There are many reasons why someone with many years of experience may not have a publication to his/her name:
1) In many labs, being the one to physically collect data for a project does not automatically guarantee you a spot on a publication. That is up to the judgment of the PI and the postdoc or graduate student in charge of the project. If you are in a lab where a strong intellectual contribution is a requirement for getting your name onto a paper, you could easily burn through a year or so without a piblication record to show for it.
2) If the publication story is multi-faceted, there is a good shot that the work will not be complete and ready for publication before the application cycle rolls around. Thus, even huge contributions to a project may not result in a publication until well after the admissions decisions are made.
3) If the applicant is an undergraduate searching for an independent project...that project isn't often the lab's most promising scientific lead.
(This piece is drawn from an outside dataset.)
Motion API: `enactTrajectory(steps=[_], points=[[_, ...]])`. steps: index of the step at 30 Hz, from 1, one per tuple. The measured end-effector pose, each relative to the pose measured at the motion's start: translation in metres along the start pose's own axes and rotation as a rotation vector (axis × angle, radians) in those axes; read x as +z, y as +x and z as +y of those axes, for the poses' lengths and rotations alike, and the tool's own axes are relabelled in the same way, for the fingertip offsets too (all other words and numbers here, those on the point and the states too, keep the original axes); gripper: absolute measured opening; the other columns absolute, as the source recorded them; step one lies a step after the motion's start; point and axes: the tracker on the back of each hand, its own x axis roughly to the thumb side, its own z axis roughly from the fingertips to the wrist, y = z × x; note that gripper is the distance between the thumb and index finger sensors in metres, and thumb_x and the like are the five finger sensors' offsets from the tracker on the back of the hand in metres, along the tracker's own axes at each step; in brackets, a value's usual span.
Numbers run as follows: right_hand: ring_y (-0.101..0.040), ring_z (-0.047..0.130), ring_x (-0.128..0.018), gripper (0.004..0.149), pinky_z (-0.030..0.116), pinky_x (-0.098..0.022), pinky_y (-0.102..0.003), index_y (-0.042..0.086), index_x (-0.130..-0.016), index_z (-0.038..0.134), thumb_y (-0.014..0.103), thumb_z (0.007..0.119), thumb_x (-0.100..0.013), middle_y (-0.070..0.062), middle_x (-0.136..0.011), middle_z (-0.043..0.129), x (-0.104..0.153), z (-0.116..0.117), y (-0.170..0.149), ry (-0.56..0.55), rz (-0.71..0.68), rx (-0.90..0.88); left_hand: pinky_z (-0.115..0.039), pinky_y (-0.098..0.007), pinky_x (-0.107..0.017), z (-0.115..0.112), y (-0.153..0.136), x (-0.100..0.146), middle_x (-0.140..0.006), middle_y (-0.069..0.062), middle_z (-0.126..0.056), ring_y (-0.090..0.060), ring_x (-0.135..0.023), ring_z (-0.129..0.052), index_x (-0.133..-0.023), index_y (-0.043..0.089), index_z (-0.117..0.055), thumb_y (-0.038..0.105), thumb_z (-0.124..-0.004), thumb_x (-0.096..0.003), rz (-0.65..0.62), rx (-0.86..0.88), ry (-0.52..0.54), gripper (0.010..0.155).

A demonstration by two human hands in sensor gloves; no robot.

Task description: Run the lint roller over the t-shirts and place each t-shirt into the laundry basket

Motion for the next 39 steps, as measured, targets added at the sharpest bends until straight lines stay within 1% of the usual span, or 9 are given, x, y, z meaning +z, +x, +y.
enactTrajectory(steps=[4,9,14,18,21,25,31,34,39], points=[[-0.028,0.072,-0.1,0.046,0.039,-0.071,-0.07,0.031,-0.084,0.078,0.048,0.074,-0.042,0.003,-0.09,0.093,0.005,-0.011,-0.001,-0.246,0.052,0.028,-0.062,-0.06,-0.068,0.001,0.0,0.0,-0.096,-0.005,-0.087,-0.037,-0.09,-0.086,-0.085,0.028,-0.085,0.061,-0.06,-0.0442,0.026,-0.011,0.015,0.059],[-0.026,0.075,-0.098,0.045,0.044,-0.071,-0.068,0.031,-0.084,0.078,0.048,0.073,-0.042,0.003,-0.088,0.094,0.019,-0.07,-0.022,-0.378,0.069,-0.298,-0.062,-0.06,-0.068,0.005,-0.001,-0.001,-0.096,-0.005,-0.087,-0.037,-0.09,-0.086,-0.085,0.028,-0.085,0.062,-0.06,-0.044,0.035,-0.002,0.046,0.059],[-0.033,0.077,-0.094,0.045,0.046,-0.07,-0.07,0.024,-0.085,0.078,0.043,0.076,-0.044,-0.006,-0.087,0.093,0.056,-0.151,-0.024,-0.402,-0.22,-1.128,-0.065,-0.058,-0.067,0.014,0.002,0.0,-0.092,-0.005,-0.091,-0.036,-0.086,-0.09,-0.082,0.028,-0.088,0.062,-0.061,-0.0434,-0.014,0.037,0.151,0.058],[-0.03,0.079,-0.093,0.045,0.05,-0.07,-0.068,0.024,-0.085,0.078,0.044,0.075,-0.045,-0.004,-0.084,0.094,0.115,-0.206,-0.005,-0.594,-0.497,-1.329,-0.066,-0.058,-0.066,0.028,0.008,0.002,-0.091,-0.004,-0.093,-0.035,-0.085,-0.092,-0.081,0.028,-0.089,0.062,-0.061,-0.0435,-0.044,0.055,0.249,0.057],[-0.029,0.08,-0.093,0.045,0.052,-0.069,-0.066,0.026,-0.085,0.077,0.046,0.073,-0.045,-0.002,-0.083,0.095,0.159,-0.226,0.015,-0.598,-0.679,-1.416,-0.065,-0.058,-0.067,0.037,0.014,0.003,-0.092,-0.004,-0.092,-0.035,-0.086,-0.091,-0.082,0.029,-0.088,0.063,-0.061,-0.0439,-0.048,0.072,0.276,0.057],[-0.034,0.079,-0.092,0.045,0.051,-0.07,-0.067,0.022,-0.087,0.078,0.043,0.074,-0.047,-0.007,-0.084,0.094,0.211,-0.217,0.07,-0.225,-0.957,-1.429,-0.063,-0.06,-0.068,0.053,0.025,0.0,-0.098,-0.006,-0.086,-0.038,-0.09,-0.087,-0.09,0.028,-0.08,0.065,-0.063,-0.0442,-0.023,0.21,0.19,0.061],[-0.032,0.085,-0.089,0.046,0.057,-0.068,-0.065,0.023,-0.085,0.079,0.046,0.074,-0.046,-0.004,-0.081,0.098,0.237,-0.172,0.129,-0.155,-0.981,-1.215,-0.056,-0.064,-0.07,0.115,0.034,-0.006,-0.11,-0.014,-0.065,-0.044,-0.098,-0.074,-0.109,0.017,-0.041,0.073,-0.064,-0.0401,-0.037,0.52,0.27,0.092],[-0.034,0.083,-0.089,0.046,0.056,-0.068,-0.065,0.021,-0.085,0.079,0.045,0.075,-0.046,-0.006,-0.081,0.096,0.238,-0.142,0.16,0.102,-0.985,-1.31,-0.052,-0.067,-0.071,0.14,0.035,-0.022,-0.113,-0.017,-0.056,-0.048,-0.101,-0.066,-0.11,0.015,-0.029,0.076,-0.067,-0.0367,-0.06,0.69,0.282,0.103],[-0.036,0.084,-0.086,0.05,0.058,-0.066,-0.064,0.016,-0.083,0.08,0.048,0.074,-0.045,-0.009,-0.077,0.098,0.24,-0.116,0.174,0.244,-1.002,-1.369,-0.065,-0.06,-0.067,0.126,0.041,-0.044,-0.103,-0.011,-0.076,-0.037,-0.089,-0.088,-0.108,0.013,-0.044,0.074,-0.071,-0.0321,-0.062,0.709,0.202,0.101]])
PIs know that pre-meds (and pre-MD/PhDs) won't be around forever, and they would rather set them on a low-impact, but compact project, than one that is more suited to a graduate thesis.
All of those things combined with the fact that applicants don't always spent 3 years in the SAME lab, can make it pretty difficult for an applicant to guarantee a publication.
As for the OP's situation, you do not need to change the world to be a successful MD/PhD applicant, but you do need experience carrying-out and troubleshooting long-term projects. The point is to show that you still want a career in research even after you have been exposed to failed experiments, dead-ends, and research red tape (grant renewals, often-irrelevant research training, and publication hurdles come to mind). The point is that you aren't likely to experience those things fully through a lab course, and the admissions people need to be sure that you know what you are getting into (and will stick around) before they throw you into graduate school for several years.